## [Exercise brief]
Reproduce every line that appears below, precisely and completely.
----
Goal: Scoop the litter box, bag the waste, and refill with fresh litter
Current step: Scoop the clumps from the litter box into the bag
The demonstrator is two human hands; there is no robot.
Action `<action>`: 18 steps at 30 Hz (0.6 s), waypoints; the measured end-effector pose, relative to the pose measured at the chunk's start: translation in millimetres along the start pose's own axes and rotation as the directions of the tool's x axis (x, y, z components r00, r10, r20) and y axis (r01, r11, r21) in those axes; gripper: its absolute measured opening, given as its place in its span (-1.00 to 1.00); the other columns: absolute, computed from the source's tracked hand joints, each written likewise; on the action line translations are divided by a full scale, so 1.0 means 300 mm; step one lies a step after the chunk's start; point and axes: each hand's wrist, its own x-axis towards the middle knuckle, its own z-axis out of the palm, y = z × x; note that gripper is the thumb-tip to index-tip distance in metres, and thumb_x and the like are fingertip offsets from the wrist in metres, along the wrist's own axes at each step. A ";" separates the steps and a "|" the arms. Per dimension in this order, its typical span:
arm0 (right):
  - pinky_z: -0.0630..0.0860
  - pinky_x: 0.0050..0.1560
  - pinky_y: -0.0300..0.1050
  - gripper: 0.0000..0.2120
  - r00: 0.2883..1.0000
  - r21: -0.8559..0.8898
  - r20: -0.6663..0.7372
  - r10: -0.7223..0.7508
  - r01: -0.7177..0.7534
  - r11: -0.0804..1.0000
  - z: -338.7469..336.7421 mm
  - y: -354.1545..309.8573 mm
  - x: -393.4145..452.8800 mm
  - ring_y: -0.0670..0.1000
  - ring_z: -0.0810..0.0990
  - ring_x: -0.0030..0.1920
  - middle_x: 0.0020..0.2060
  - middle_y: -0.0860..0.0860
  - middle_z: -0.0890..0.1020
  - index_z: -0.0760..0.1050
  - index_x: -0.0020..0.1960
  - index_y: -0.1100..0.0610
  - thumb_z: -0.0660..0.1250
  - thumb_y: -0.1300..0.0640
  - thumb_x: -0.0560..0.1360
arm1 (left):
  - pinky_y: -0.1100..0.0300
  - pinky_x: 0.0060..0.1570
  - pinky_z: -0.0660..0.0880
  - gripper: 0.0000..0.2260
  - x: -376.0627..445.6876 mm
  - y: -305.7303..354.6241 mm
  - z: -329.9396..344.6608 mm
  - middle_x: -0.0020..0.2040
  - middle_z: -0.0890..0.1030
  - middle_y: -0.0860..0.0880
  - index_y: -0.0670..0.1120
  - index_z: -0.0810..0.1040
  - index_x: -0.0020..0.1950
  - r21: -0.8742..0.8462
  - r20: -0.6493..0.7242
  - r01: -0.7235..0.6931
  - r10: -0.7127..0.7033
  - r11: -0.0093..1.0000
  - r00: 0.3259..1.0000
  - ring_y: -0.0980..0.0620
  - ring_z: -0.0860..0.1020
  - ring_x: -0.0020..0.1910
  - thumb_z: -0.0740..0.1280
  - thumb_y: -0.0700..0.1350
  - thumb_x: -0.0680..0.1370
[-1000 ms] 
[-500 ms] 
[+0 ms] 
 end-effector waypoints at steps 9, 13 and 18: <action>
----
## [Written response]
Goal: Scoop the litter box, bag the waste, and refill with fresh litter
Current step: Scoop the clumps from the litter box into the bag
The demonstrator is two human hands; there is no robot.
Action `<action>`: 18 steps at 30 Hz (0.6 s), waypoints; the measured end-effector pose, relative to the pose measured at the chunk's start: translation in millimetres along the start pose's own axes and rotation as the directions of the tool's x axis (x, y, z components r00, r10, r20) and y axis (r01, r11, r21) in those axes; gripper: its absolute measured opening, given as its place in its span (-1.00 to 1.00); the other columns: absolute, computed from the source's tracked hand joints, each written likewise; on the action line translations are divided by a full scale, so 1.0 means 300 mm; step one lies a step after the chunk's start; point and axes: each hand's wrist, its own x-axis towards the middle knuckle, its own z-axis out of the palm, y = z × x; note that gripper is the thumb-tip to index-tip distance in metres, and thumb_x and the like are fingertip offsets from the wrist in metres, along the wrist's own axes at each step. A ";" separates the steps and a "|" the arms. Per dimension in this order, its typical span:
arm0 (right):
  - pinky_z: -0.0630..0.0860
  - pinky_x: 0.0050..0.1560
  - pinky_y: -0.0300..0.1050
  - gripper: 0.0000..0.2120
  - r00: 0.2883..1.0000
  - r21: -0.8559..0.8898
  - r20: -0.6663..0.7372
  - r10: -0.7223..0.7508
  - r01: -0.7177..0.7534
  - r11: -0.0804..1.0000
  - z: -338.7469..336.7421 mm
  - y: -354.1545..309.8573 mm
  - x: -393.4145..452.8800 mm
  - ring_y: -0.0670..0.1000
  - ring_z: -0.0810..0.0990
  - ring_x: -0.0030..0.1920
  - middle_x: 0.0020..0.2060
  - middle_y: -0.0860..0.0860
  - middle_z: -0.0890..0.1020
  - index_z: -0.0760..0.1050
  - index_x: -0.0020..0.1960
  - index_y: -0.1100..0.0610
  - thumb_z: -0.0660..0.1250
  - thumb_y: -0.1300..0.0640
  - thumb_x: -0.0560..0.1360
arm1 (left):
  - pinky_y: -0.1100..0.0300
  - pinky_x: 0.0060..0.1570
  - pinky_z: -0.0660..0.0880
  - gripper: 0.0000..0.2260
  - x: -376.0627..445.6876 mm
  - y: -305.7303..354.6241 mm
  - z: -329.9396..344.6608 mm
  - middle_x: -0.0020..0.2040
  - middle_z: -0.0890..0.1030
  - middle_y: -0.0860..0.0880
  - index_y: -0.0670..0.1120
  - index_z: -0.0810..0.1040
  - index_x: -0.0020..0.1950
  - r21: -0.8742..0.8462
  - r20: -0.6493..0.7242
  - r01: -0.7235..0.6931
  - r10: -0.7127..0.7033
  - r11: -0.0093..1.0000
  - r00: 0.3259..1.0000
  - ring_y: -0.0980..0.0620
  - ring_z: -0.0860..0.1020
  - ring_x: -0.0020..0.1910
  - thumb_z: -0.0740..0.1280
  - thumb_y: -0.0700..0.1350
  - thumb_x: -0.0680..0.1370
[-1000 ms] 
[-500 ms] 
[+0 ms] 
 end-effector waypoints at steps 9, 13 and 18: <action>

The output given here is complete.